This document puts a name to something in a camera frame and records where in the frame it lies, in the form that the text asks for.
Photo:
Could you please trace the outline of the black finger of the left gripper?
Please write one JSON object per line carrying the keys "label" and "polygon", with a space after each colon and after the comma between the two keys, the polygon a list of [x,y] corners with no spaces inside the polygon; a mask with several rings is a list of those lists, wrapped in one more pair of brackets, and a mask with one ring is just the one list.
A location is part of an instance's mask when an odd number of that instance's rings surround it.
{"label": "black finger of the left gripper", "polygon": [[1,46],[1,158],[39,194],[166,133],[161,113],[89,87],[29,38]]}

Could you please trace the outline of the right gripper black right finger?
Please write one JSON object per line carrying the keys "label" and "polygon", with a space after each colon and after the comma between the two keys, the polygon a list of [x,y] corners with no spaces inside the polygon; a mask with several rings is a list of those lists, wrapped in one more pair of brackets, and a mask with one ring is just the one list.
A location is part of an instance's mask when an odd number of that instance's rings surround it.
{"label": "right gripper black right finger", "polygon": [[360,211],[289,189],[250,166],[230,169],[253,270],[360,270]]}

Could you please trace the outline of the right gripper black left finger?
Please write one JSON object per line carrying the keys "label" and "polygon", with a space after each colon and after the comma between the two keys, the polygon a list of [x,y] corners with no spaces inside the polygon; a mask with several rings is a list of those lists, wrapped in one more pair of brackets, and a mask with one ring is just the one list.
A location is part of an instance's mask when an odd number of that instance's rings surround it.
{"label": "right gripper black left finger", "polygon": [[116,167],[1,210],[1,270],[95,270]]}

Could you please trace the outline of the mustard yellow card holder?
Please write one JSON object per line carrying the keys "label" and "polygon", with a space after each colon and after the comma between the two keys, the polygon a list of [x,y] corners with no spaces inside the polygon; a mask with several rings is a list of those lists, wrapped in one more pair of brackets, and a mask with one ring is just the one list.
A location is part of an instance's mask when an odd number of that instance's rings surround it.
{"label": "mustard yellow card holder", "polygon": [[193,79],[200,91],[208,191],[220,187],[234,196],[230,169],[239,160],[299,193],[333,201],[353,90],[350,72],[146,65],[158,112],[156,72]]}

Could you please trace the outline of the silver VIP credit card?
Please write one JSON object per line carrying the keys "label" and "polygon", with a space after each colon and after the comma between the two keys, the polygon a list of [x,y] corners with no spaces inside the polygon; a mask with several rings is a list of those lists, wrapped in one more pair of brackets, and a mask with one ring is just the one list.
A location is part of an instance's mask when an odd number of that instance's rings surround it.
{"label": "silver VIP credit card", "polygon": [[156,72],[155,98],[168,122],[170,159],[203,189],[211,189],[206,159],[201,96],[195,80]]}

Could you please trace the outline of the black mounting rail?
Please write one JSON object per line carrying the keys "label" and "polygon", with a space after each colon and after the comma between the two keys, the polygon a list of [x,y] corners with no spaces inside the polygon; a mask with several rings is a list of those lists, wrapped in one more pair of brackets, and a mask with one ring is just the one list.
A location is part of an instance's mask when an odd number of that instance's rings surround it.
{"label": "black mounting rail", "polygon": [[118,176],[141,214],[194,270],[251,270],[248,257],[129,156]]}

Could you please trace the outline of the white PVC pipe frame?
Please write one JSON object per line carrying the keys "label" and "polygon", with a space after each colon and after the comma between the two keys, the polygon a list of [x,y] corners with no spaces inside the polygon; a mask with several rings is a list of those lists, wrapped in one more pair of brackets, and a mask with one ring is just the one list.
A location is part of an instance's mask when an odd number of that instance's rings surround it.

= = =

> [WHAT TO WORK ON]:
Print out all the material above, unaltered.

> [RESPONSE]:
This document puts a name to something in a camera frame and records where in the frame it lies, in the form that the text asks for.
Photo:
Could you please trace the outline of the black finger of the left gripper?
Please write one JSON object per line carrying the keys "label" and "polygon", with a space after each colon and after the comma between the two keys, the polygon a list of [x,y] corners with no spaces inside the polygon; a mask with several rings is a list of those lists, wrapped in one more pair of brackets, and a mask with one ring is just the one list.
A location is part of an instance's mask when an odd number of that instance's rings surround it.
{"label": "black finger of the left gripper", "polygon": [[1,46],[1,158],[39,194],[166,133],[161,113],[89,87],[29,38]]}

Could you please trace the outline of the right gripper black right finger?
Please write one JSON object per line carrying the keys "label" and "polygon", with a space after each colon and after the comma between the two keys, the polygon a list of [x,y] corners with no spaces inside the polygon; a mask with several rings is a list of those lists, wrapped in one more pair of brackets, and a mask with one ring is just the one list.
A location is part of an instance's mask when an odd number of that instance's rings surround it.
{"label": "right gripper black right finger", "polygon": [[360,211],[289,189],[250,166],[230,169],[253,270],[360,270]]}

Could you please trace the outline of the right gripper black left finger?
Please write one JSON object per line carrying the keys "label" and "polygon", with a space after each colon and after the comma between the two keys, the polygon a list of [x,y] corners with no spaces inside the polygon; a mask with several rings is a list of those lists, wrapped in one more pair of brackets, and a mask with one ring is just the one list.
A location is part of an instance's mask when an odd number of that instance's rings surround it.
{"label": "right gripper black left finger", "polygon": [[116,167],[1,210],[1,270],[95,270]]}

Could you please trace the outline of the mustard yellow card holder?
Please write one JSON object per line carrying the keys "label" and "polygon", with a space after each colon and after the comma between the two keys, the polygon a list of [x,y] corners with no spaces inside the polygon; a mask with several rings is a list of those lists, wrapped in one more pair of brackets, and a mask with one ring is just the one list.
A location is part of an instance's mask when an odd number of that instance's rings surround it.
{"label": "mustard yellow card holder", "polygon": [[193,79],[200,91],[208,191],[220,187],[234,196],[230,169],[239,160],[299,193],[333,201],[353,90],[350,72],[146,65],[158,112],[156,72]]}

Could you please trace the outline of the silver VIP credit card?
Please write one JSON object per line carrying the keys "label" and "polygon", with a space after each colon and after the comma between the two keys, the polygon a list of [x,y] corners with no spaces inside the polygon; a mask with several rings is a list of those lists, wrapped in one more pair of brackets, and a mask with one ring is just the one list.
A location is part of an instance's mask when an odd number of that instance's rings surround it.
{"label": "silver VIP credit card", "polygon": [[156,72],[155,98],[168,122],[170,159],[203,189],[211,189],[206,159],[201,96],[195,80]]}

Could you please trace the outline of the black mounting rail?
Please write one JSON object per line carrying the keys "label" and "polygon", with a space after each colon and after the comma between the two keys, the polygon a list of [x,y] corners with no spaces inside the polygon; a mask with several rings is a list of those lists, wrapped in one more pair of brackets, and a mask with one ring is just the one list.
A location is part of an instance's mask when an odd number of that instance's rings surround it.
{"label": "black mounting rail", "polygon": [[118,176],[141,214],[194,270],[251,270],[248,257],[129,156]]}

Could you please trace the outline of the white PVC pipe frame?
Please write one JSON object per line carrying the keys "label" and "polygon", with a space after each colon and after the comma between the two keys, the polygon a list of [x,y] corners with no spaces inside the polygon; a mask with several rings is a list of those lists, wrapped in one more pair of brackets, and a mask with one ring is just the one list.
A location is part of an instance's mask when an odd number of that instance's rings surround it.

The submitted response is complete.